– Aposto que é uma menina!
Pois da barriga enorme da mãe nasceu, logo depois, uma bela garota, robusta, quase três quilos, fartos cabelos louros…
E ele ganhou a aposta, coisa incomum. Pois, se Deolane Bezerra era ‘viciada em ganhar’, com ele acontecia o contrário. Lavagem de dinheiro só se ele tomasse chuva quando saísse para pagar suas dívidas – o que também era incomum.
E então deu-lhe o nome de Elisabet. Com ‘t’ mudo. E, claro, ela recebeu o apelido carinhoso de Bet. Desde o berço, era Bet. Até hoje, ninguém sabe se o nome foi intencional ou não.
O pai pouco curtiu o nascimento da filha, entretanto. A aposta de que era uma menina não foi uma brincadeira doméstica. Foi feita a sério, num bar. O que ele ganhou dos outros apostadores, todavia, não chegava a bancar um décimo das dívidas que contraíra com apostas que perdera.
Apesar de vencedora, a aposta sobre o nascimento de Bet foi a gota d’água para o combalido relacionamento matrimonial.
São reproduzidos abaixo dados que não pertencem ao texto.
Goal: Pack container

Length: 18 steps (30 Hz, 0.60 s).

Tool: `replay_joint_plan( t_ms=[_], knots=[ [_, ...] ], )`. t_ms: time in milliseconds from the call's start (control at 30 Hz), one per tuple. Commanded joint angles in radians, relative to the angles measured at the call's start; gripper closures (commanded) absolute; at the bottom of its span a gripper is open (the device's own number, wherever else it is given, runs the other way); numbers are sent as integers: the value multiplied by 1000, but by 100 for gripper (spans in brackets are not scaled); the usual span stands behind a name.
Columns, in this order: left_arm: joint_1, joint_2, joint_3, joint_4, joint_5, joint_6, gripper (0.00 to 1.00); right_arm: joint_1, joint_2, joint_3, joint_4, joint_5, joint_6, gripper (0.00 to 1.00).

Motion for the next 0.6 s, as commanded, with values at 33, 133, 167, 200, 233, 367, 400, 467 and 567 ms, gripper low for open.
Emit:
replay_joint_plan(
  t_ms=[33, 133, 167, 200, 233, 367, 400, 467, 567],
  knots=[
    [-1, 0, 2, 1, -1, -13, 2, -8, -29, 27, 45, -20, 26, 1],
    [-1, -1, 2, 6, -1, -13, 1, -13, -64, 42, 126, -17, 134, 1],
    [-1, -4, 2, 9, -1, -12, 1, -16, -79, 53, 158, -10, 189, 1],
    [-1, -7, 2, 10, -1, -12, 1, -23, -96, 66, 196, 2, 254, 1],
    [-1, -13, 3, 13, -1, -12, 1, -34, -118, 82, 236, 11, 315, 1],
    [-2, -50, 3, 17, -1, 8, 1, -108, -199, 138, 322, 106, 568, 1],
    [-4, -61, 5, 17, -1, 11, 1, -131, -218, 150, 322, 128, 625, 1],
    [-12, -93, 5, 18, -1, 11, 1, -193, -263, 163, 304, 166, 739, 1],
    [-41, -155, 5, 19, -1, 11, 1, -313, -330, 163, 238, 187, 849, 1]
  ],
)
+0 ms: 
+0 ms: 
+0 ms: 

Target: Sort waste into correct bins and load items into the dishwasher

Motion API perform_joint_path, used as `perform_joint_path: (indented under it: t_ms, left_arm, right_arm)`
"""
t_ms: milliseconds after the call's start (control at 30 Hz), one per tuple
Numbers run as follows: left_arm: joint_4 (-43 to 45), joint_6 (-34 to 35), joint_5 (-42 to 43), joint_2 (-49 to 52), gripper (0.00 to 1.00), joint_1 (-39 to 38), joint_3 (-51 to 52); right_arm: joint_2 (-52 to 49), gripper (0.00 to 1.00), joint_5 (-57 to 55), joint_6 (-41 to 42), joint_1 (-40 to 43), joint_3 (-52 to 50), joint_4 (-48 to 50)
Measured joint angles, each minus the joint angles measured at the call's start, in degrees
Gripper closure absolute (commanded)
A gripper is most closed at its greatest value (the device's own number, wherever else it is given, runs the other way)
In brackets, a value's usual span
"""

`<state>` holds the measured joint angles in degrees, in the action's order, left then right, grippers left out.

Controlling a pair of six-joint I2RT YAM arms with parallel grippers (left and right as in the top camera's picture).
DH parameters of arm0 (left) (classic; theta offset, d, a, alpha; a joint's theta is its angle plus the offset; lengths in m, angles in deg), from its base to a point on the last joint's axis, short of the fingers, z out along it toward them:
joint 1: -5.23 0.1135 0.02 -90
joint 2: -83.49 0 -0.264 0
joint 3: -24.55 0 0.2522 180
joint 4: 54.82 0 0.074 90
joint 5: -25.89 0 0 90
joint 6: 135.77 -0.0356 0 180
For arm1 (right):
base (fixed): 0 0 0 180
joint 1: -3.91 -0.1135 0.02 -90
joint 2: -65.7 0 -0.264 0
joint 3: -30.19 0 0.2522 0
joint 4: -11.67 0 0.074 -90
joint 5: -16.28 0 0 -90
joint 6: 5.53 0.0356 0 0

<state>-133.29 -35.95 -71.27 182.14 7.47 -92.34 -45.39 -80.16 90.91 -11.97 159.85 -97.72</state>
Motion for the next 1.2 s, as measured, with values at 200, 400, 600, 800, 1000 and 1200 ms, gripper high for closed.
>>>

Depois de amargar derrota atrás de derrota, de ver o dinheiro do supermercado, do aluguel e das contas de luz e água escoar para cobrir as perdas do marido, a mulher o pôs para fora de casa.
– Ainda se fosse bêbado ou cheirador de pó… dava menos prejuízo! – esbravejara a esposa, ao acenar da porta, tendo em mãos a mochila com as roupas dele.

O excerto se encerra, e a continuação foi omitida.